Mozilla’s Winter of Security — Students who have to perform a semester project as part of their university curriculum can apply to one of the MWOS project. Projects are guided by a Mozilla Adviser, and a University Professor. Students are graded by their University, based on success criteria identified at the beginning of the project. Mozilla Advisers allocate up to 2 hours each week to their students, typically on video-conference, to discuss progress and roadblocks.
Seven Deadly Myths of Autonomy (PDF) — it’s easy to fall prey to the fallacy that automated assistance is a simple substitute or multiplier of human capability because, from the point of view of an outsider observing the assisted human, it seems that—in successful cases, at least—the people are able to perform the task faster or better than they could without help. In reality, however, help of whatever kind doesn’t simply enhance our abilities to perform the task: it changes the nature of the task.

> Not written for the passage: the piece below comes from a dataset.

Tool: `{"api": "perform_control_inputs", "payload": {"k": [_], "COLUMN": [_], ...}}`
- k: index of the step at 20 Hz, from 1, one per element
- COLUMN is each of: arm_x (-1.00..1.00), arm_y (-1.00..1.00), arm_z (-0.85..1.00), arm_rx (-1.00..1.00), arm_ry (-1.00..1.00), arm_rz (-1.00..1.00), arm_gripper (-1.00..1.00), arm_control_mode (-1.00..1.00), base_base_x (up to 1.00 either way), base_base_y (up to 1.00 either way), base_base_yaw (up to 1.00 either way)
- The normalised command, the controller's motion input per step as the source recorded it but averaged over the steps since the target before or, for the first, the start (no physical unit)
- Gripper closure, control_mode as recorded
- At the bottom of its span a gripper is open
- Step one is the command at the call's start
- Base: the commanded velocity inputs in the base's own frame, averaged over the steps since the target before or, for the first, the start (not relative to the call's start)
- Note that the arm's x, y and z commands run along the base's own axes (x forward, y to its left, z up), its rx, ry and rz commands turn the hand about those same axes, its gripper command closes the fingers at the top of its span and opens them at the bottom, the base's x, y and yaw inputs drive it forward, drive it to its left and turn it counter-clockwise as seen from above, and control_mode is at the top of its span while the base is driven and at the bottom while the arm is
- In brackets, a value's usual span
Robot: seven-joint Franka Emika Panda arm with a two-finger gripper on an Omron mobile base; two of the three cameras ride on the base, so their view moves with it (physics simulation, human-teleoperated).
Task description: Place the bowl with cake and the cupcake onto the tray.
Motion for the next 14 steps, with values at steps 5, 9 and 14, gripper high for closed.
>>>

Quill — open source in-browser rich text editor. People, while you keep making me type into naked TEXTBOX fields, I’m going to keep posting links to these things.
Hardening Android for Security and Privacy — a brilliant project! prototype of a secure, full-featured, Android telecommunications device with full Tor support, individual application firewalling, true cell network baseband isolation, and optional ZRTP encrypted voice and video support. ZRTP does run over UDP which is not yet possible to send over Tor, but we are able to send SIP account login and call setup over Tor independently.
The Great Smartphone War (Vanity Fair) — “I represented [the Swedish telecommunications company] Ericsson, and they couldn’t lie if their lives depended on it, and I represented Samsung and they couldn’t tell the truth if their lives depended on it.” That’s the most catching quote, but interesting to see Samsung’s patent strategy described as copying others, delaying the lawsuits, settling before judgement, and in the meanwhile ramping up their own innovation. Perhaps the other glory part is the description of Samsung employee shredding and eating incriminating documents while stalling lawyers out front. An excellent read.
socketcluster — highly scalable realtime WebSockets based on Engine.io. They have screenshots of 100k messages/second on an 8-core EC2 m3.2xlarge instance.
Machine Learning on a Board — everything good becomes hardware, whether in GPUs or specialist CPUs. This one has a “Machine Learning Co-Processor”. Interesting idea, to package up inputs and outputs with specialist CPU, but I wonder whether it’s a solution in search of a problem. (via Pete Warden)